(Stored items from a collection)
▽

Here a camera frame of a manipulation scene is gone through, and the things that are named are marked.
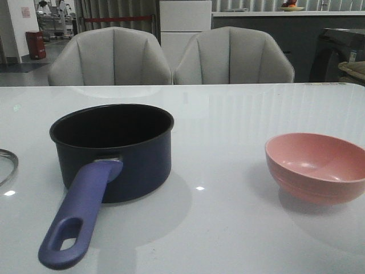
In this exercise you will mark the dark grey counter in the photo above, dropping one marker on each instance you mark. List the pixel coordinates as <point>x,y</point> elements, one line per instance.
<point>295,32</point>

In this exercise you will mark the red bin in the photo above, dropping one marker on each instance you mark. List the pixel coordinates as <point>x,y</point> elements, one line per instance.
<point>35,44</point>

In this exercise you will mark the white cabinet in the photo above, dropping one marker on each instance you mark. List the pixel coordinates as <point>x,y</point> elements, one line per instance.
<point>179,21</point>

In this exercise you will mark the grey chair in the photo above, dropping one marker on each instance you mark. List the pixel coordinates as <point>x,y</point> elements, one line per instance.
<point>111,56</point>
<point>233,55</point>

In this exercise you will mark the right grey chair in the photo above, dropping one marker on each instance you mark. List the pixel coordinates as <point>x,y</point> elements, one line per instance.
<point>233,55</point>

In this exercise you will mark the black appliance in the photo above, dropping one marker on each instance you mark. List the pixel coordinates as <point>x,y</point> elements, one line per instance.
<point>335,46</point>

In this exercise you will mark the left grey chair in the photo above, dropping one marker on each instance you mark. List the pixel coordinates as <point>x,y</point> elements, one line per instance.
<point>111,56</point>

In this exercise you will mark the blue saucepan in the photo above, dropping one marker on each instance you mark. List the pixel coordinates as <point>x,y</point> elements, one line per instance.
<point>107,154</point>

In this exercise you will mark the glass lid with blue knob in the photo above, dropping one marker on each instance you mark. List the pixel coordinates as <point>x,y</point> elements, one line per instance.
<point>9,166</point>

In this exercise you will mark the pink bowl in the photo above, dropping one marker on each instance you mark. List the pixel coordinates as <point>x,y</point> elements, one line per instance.
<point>316,168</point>

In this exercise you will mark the fruit plate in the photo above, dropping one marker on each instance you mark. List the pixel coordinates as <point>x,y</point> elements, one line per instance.
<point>290,5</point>

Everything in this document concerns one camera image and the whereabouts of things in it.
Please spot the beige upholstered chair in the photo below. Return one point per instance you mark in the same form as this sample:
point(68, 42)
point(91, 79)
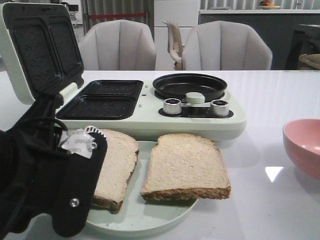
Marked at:
point(225, 46)
point(118, 45)

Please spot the red barrier tape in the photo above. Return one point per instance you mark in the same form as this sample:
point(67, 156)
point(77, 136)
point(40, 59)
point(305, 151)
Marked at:
point(117, 16)

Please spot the fruit plate on counter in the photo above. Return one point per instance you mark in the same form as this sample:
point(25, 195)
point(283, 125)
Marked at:
point(267, 5)

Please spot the mint green breakfast maker base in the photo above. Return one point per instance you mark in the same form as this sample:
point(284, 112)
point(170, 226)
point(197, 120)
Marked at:
point(132, 107)

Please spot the beige office chair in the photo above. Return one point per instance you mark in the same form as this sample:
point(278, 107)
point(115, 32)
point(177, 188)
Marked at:
point(174, 47)

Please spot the silver control knob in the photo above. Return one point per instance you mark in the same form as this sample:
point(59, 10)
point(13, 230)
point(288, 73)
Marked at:
point(172, 106)
point(219, 108)

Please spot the left beige upholstered chair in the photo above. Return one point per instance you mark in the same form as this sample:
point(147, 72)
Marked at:
point(118, 45)

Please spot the pink bowl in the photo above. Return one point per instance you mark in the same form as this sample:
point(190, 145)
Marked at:
point(301, 139)

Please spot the mint green round plate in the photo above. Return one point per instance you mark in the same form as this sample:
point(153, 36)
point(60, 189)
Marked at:
point(139, 217)

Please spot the dark grey counter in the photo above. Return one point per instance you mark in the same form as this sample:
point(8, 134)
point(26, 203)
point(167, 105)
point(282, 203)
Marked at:
point(289, 33)

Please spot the white cabinet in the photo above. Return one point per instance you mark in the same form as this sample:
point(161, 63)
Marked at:
point(185, 13)

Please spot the right silver control knob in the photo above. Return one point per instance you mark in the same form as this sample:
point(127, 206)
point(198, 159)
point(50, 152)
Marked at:
point(219, 108)

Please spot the left silver control knob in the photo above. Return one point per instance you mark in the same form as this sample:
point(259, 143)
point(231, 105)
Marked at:
point(172, 106)

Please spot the right beige upholstered chair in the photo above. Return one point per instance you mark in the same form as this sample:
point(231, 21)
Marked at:
point(225, 46)

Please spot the mint green sandwich maker lid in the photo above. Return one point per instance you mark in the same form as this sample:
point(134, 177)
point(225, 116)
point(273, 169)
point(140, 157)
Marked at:
point(40, 52)

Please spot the black round frying pan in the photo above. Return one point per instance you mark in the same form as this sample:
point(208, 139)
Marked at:
point(178, 84)

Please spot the white bread slice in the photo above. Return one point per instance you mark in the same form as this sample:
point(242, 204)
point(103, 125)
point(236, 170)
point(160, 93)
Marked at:
point(186, 166)
point(118, 166)

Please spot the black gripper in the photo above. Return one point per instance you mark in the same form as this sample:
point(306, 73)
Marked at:
point(37, 176)

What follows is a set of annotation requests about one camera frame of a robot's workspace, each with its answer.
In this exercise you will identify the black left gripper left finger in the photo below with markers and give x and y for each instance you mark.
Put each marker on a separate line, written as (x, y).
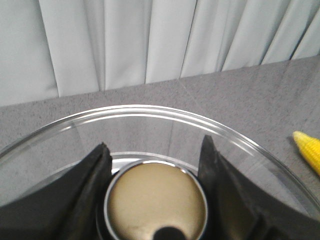
(66, 208)

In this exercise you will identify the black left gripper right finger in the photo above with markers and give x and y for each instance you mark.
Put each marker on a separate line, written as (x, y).
(240, 210)

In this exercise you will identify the yellow corn cob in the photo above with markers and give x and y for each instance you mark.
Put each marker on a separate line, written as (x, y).
(309, 148)

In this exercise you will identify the glass pot lid steel rim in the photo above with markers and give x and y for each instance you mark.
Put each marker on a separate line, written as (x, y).
(154, 192)

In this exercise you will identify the white pleated curtain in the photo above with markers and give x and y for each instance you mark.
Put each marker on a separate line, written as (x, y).
(58, 48)

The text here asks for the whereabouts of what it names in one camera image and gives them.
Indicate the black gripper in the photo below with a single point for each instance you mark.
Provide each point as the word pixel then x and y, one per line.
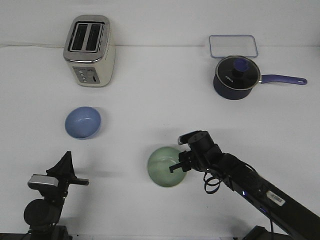
pixel 64 172
pixel 202 154

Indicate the green bowl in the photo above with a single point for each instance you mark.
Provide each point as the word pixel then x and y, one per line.
pixel 158 167

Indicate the blue bowl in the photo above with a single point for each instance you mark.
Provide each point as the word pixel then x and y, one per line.
pixel 83 122

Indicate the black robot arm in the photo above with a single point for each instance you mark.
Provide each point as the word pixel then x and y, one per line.
pixel 298 222
pixel 43 214

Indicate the dark blue saucepan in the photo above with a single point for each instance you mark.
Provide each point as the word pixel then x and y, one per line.
pixel 235 94

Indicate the glass pot lid blue knob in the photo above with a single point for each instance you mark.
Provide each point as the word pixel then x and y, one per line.
pixel 238 72

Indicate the cream and steel toaster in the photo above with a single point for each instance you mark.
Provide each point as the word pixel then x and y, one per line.
pixel 90 51

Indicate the clear container with blue rim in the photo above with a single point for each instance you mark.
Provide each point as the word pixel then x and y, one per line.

△

* _HOW TO COMPLETE THIS TASK_
Exact copy, no pictures: please print every record above as written.

* _SOLUTION BELOW_
Here a camera frame of a manipulation scene is gone through, and the things that are named are marked.
In this exercise you will mark the dark grey counter in the photo above, dropping one marker on each instance you mark. List the pixel coordinates as <point>x,y</point> elements, one line per instance.
<point>295,32</point>

In this exercise you will mark the red bin in the photo above, dropping one marker on each instance you mark. List the pixel coordinates as <point>x,y</point> elements, one line per instance.
<point>35,44</point>

In this exercise you will mark the white cabinet in the photo above, dropping one marker on each instance you mark. List the pixel coordinates as <point>x,y</point> elements, one line per instance.
<point>179,21</point>

In this exercise you will mark the grey chair in the photo above, dropping one marker on each instance you mark. List the pixel coordinates as <point>x,y</point> elements, one line per instance.
<point>111,56</point>
<point>233,55</point>

In this exercise you will mark the right grey chair in the photo above, dropping one marker on each instance you mark. List the pixel coordinates as <point>x,y</point> elements, one line per instance.
<point>233,55</point>

In this exercise you will mark the black appliance in the photo above, dropping one marker on each instance you mark. List the pixel coordinates as <point>x,y</point> elements, one line per instance.
<point>335,46</point>

In this exercise you will mark the left grey chair in the photo above, dropping one marker on each instance you mark. List the pixel coordinates as <point>x,y</point> elements, one line per instance.
<point>111,56</point>

In this exercise you will mark the blue saucepan in the photo above, dropping one marker on each instance you mark. List the pixel coordinates as <point>x,y</point> elements, one line per instance.
<point>107,154</point>

In this exercise you will mark the glass lid with blue knob in the photo above, dropping one marker on each instance you mark. List the pixel coordinates as <point>x,y</point> elements, one line per instance.
<point>9,166</point>

In this exercise you will mark the pink bowl in the photo above, dropping one marker on each instance you mark. List the pixel coordinates as <point>x,y</point> elements, one line per instance.
<point>316,168</point>

In this exercise you will mark the fruit plate in the photo above, dropping one marker on each instance you mark. List the pixel coordinates as <point>x,y</point> elements, one line per instance.
<point>290,5</point>

Everything in this document concerns one camera image and the whereabouts of things in it.
Please spot the beige upholstered chair in the photo below. Return one point per instance you mark in the same form as this sample:
point(68, 42)
point(91, 79)
Marked at:
point(225, 46)
point(118, 45)

Please spot the red barrier tape in the photo above. Return one point per instance you mark in the same form as this sample:
point(67, 156)
point(77, 136)
point(40, 59)
point(305, 151)
Marked at:
point(117, 16)

Please spot the fruit plate on counter in the photo above. Return one point per instance you mark in the same form as this sample:
point(25, 195)
point(283, 125)
Marked at:
point(267, 5)

Please spot the mint green breakfast maker base in the photo above. Return one point per instance you mark in the same form as this sample:
point(284, 112)
point(170, 226)
point(197, 120)
Marked at:
point(132, 107)

Please spot the beige office chair in the photo above. Return one point per instance you mark in the same form as this sample:
point(278, 107)
point(115, 32)
point(177, 188)
Marked at:
point(174, 47)

Please spot the silver control knob in the photo above. Return one point per instance you mark in the same form as this sample:
point(59, 10)
point(13, 230)
point(288, 73)
Marked at:
point(172, 106)
point(219, 108)

Please spot the left beige upholstered chair in the photo above. Return one point per instance you mark in the same form as this sample:
point(147, 72)
Marked at:
point(118, 45)

Please spot the pink bowl in the photo above. Return one point per instance you mark in the same form as this sample:
point(190, 145)
Marked at:
point(301, 139)

Please spot the mint green round plate in the photo above. Return one point per instance you mark in the same form as this sample:
point(153, 36)
point(60, 189)
Marked at:
point(139, 217)

Please spot the dark grey counter in the photo above. Return one point per instance you mark in the same form as this sample:
point(8, 134)
point(26, 203)
point(167, 105)
point(282, 203)
Marked at:
point(289, 33)

Please spot the white cabinet in the photo above. Return one point per instance you mark in the same form as this sample:
point(161, 63)
Marked at:
point(185, 13)

Please spot the right silver control knob in the photo above. Return one point per instance you mark in the same form as this sample:
point(127, 206)
point(198, 159)
point(50, 152)
Marked at:
point(219, 108)

Please spot the left silver control knob in the photo above. Return one point per instance you mark in the same form as this sample:
point(259, 143)
point(231, 105)
Marked at:
point(172, 106)

Please spot the right beige upholstered chair in the photo above. Return one point per instance you mark in the same form as this sample:
point(231, 21)
Marked at:
point(225, 46)

Please spot the mint green sandwich maker lid in the photo above. Return one point per instance you mark in the same form as this sample:
point(134, 177)
point(225, 116)
point(273, 169)
point(140, 157)
Marked at:
point(40, 52)

Please spot the black round frying pan in the photo above. Return one point per instance you mark in the same form as this sample:
point(208, 139)
Marked at:
point(178, 84)

Please spot the white bread slice in the photo above. Return one point per instance you mark in the same form as this sample:
point(242, 204)
point(103, 125)
point(236, 170)
point(160, 93)
Marked at:
point(186, 166)
point(118, 166)

Please spot the black gripper in the photo above. Return one point per instance you mark in the same form as this sample:
point(306, 73)
Marked at:
point(37, 176)

What follows is a set of annotation requests about one camera frame of a robot's workspace, each with its answer.
In this exercise you will identify the black left gripper left finger in the photo below with markers and give x and y for each instance you mark.
Put each marker on a separate line, written as (x, y).
(66, 208)

In this exercise you will identify the black left gripper right finger in the photo above with markers and give x and y for each instance you mark.
Put each marker on a separate line, written as (x, y).
(240, 210)

In this exercise you will identify the yellow corn cob in the photo above with markers and give x and y for each instance you mark.
Put each marker on a separate line, written as (x, y).
(309, 148)

In this exercise you will identify the glass pot lid steel rim in the photo above with markers and give x and y for each instance you mark.
Put each marker on a separate line, written as (x, y).
(154, 192)

In this exercise you will identify the white pleated curtain in the photo above with markers and give x and y for each instance you mark.
Put each marker on a separate line, written as (x, y).
(58, 48)

The text here asks for the whereabouts of what it names in one camera image and gives them.
Indicate the black gripper in the photo below with a single point for each instance you mark.
Provide each point as the word pixel then x and y, one per line.
pixel 64 172
pixel 202 154

Indicate the green bowl in the photo above with a single point for each instance you mark.
Provide each point as the word pixel then x and y, one per line.
pixel 158 167

Indicate the blue bowl in the photo above with a single point for each instance you mark.
Provide each point as the word pixel then x and y, one per line.
pixel 83 122

Indicate the black robot arm in the photo above with a single point for each instance you mark.
Provide each point as the word pixel then x and y, one per line.
pixel 298 222
pixel 43 214

Indicate the dark blue saucepan in the photo above with a single point for each instance you mark.
Provide each point as the word pixel then x and y, one per line.
pixel 235 94

Indicate the glass pot lid blue knob in the photo above with a single point for each instance you mark.
Provide each point as the word pixel then x and y, one per line.
pixel 238 72

Indicate the cream and steel toaster in the photo above with a single point for each instance you mark.
Provide each point as the word pixel then x and y, one per line.
pixel 90 51

Indicate the clear container with blue rim in the photo above with a single point for each instance you mark.
Provide each point as the word pixel then x and y, one per line.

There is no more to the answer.